» How to complete this task
Search the data for the word "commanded" and copy every line that contains it.

» Raw data
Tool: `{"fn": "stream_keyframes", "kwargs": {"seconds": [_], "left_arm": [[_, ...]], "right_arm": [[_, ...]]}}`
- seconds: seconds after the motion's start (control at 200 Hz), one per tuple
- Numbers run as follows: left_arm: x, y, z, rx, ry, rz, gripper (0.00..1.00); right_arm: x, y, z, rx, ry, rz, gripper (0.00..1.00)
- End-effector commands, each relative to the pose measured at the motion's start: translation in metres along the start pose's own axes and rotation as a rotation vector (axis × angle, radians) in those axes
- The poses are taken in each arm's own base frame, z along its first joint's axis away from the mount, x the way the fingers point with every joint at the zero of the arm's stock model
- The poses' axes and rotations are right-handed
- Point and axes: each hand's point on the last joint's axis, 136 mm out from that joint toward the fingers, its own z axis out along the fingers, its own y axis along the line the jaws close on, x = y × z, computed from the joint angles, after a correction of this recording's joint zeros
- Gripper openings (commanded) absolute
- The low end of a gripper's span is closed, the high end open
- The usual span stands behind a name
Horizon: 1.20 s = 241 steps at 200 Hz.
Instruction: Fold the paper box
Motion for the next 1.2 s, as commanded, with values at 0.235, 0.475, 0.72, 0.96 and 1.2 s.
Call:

» Problem solution
- Gripper openings (commanded) absolute
Motion for the next 1.2 s, as commanded, with values at 0.235, 0.475, 0.72, 0.96 and 1.2 s.

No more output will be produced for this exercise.